6- Disputa de mercado com os reais “concorrentes”: Antes de ser guindado ao cenário nacional, a Chapecoense tinha o mesmo problema dos seus rivais locais: a invasão gaúcha nos corações catarinenses. De acordo com a pesquisa ibope divulgada em 2014, o Grêmio tem 870 mil torcedores no estado contra 500 mil colorados. Isso sem contar os 620 mil corinthianos e 590 mil flamenguistas. Qual foi a estratégia da diretoria da Chapecoense? Transmitir o conceito de que o time pertence a cidade, é um patrimônio local.
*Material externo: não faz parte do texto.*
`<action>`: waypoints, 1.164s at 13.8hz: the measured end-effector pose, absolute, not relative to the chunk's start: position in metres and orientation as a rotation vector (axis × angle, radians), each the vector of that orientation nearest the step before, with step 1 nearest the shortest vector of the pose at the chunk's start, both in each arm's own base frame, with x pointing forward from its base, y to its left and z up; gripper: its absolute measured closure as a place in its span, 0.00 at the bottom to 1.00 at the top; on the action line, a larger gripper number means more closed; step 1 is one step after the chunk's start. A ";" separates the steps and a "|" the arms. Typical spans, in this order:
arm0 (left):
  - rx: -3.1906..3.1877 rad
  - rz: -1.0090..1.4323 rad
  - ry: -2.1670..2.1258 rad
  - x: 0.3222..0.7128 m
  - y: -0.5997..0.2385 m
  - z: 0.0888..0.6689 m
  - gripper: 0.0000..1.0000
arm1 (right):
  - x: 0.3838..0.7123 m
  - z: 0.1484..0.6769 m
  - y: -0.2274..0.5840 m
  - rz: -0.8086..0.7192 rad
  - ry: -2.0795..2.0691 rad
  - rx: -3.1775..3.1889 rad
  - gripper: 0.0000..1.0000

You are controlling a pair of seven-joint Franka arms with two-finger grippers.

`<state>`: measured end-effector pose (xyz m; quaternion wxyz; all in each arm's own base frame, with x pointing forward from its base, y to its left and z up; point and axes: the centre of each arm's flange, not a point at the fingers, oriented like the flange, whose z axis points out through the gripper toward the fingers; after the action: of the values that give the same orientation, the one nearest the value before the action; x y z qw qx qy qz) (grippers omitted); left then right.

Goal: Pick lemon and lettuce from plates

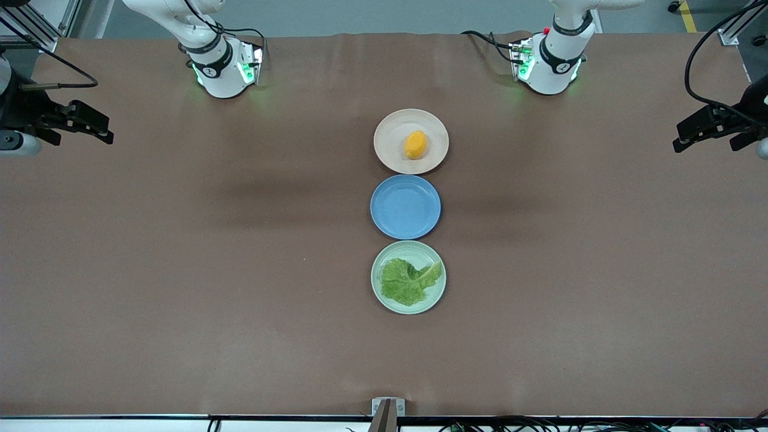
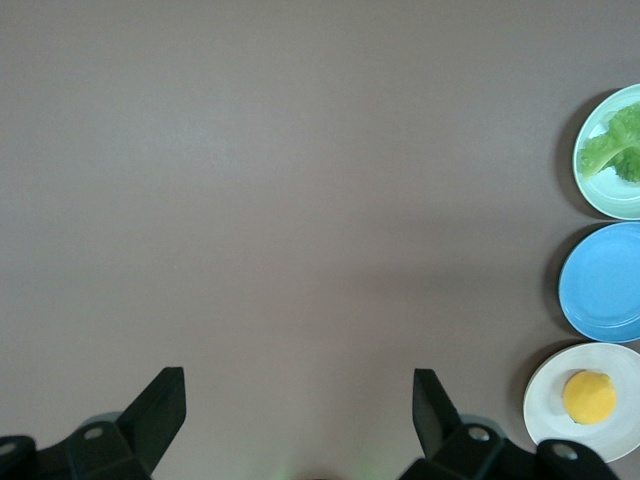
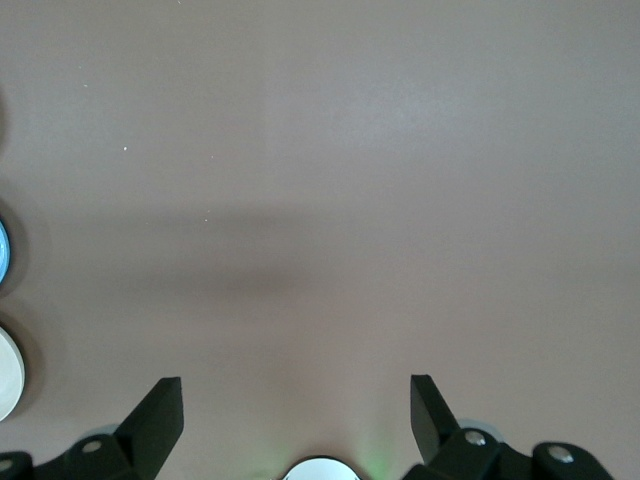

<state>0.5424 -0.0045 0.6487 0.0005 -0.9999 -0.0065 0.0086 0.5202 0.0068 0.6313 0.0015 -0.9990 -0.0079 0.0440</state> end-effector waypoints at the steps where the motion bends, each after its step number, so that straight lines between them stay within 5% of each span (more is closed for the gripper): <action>1: -3.141 0.027 -0.021 0.542 -0.004 0.649 0.00 | 0.520 0.631 0.007 0.135 -0.025 -3.135 0.00; 10: -3.160 0.045 -0.059 0.545 -0.018 0.643 0.00 | 0.521 0.632 0.008 0.128 -0.028 -3.136 0.00; 16: -3.140 0.204 -0.191 0.580 -0.141 0.556 0.00 | 0.521 0.631 0.010 0.129 -0.035 -3.135 0.00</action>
<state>0.5801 -0.1413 0.5557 -0.0052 -0.9960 -0.0605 0.0649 0.5210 0.0100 0.6311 0.0020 -0.9991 -0.0111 0.0411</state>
Com isso foi gerado um sentimento de proximidade e fidelidade cujo reflexo direto é a média de público de 7611 e a ocupação de 39% na Arena Condá.

O que pode ser aprendido por Ponte Preta e Guarani: Tanto em um como o outro tem diretorias que pensam de modo introspectivo. Não encaram Campinas como um mercado a ser disputado contra Corinthianos, palmeirenses, são paulinos e equipes internacionais. Não aplica o provincianismo positivo. A de que tanto um como outro são patrimônios da cidade e devem ser abraçados e incentivados. Esse trabalho mais profundo faz falta. Muito.

Não vou ignorar alguns pontos que ajudam a Chapecoense, como a pressão menor pela ausência de um rival local e o fato de contar com cinco títulos estaduais ( 1977, 1996, 2007, 2011 e 2016). Mas o clube catariense deixa lições para os amantes do futebol. Especialmente bugrinos e pontepretanos.